Key Responsibilities:
Prompt Engineering
Design, test, and refine prompts to optimize performance of large language models (e.g., GPT-4, Claude, LLaMA).
Develop prompt templates and reusable patterns for various use cases, including classification, summarization, generation, and dialogue.
Collaborate with product and data teams to understand use case requirements and translate them into effective prompt strategies.
Evaluate LLM responses and fine-tune prompts to reduce hallucinations, bias, or inappropriate content.
System Engineering
Design and maintain scalable infrastructure for AI services, APIs, and model inference pipelines (on-prem or cloud).

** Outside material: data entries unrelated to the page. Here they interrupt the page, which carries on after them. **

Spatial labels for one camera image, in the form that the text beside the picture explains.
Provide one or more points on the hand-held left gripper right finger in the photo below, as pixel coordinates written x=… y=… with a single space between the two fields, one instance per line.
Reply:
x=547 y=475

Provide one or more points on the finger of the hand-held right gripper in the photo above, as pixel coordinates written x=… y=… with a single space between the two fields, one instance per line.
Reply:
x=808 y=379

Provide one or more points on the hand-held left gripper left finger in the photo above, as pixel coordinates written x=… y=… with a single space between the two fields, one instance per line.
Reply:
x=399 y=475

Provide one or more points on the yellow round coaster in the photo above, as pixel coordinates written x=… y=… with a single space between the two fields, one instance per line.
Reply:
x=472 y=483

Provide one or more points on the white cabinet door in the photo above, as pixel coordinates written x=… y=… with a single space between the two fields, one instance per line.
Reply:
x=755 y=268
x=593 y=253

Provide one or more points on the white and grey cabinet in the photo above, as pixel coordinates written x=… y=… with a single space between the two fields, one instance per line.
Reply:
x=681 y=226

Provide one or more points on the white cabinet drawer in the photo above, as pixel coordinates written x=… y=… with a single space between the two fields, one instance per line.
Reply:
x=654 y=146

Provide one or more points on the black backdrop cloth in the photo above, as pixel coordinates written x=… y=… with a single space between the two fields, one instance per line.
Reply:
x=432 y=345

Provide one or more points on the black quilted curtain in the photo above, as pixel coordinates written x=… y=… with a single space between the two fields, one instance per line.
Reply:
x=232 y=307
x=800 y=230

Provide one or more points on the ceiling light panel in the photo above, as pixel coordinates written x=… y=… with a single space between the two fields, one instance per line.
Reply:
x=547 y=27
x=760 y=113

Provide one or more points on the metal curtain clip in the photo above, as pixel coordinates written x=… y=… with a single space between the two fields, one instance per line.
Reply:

Automate deployment and monitoring of AI components using CI/CD tools (e.g., Azure DevOps, GitHub Actions, Jenkins).
Implement robust logging, observability, and performance monitoring for AI applications.
Ensure system security, data privacy, and compliance with internal and external standards.
Required Qualifications:
Bachelor’s or Master’s degree in Computer Science, Engineering, or a related field.
3+ years of experience in system engineering, DevOps, or backend development.
Experience with AI/LLM platforms like OpenAI, Anthropic, Cohere, or open-source models (e.g., Hugging Face).
Strong skills in scripting and automation (e.g., Python, Bash).
Familiarity with containerization (Docker, Kubernetes) and cloud services (Azure, AWS, or GCP).
Understanding of prompt engineering techniques, LLM limitations, and evaluation metrics.
Preferred Qualifications:
Experience fine-tuning or deploying custom LLMs.
Knowledge of NLP concepts and transformer architectures.
Familiarity with RAG (Retrieval-Augmented Generation), vector databases, and embeddings (e.g., FAISS, Qdrant, Pinecone).
Experience with MLOps pipelines and model lifecycle management.
Security awareness in AI deployments (e.g., token protection, output filtering).
Why Join Us?
Be part of a cutting-edge AI engineering team driving real-world innovation.
Work on impactful projects combining infrastructure reliability with next-gen AI capabilities.
Enjoy a flexible work environment and opportunities for continued learning and growth.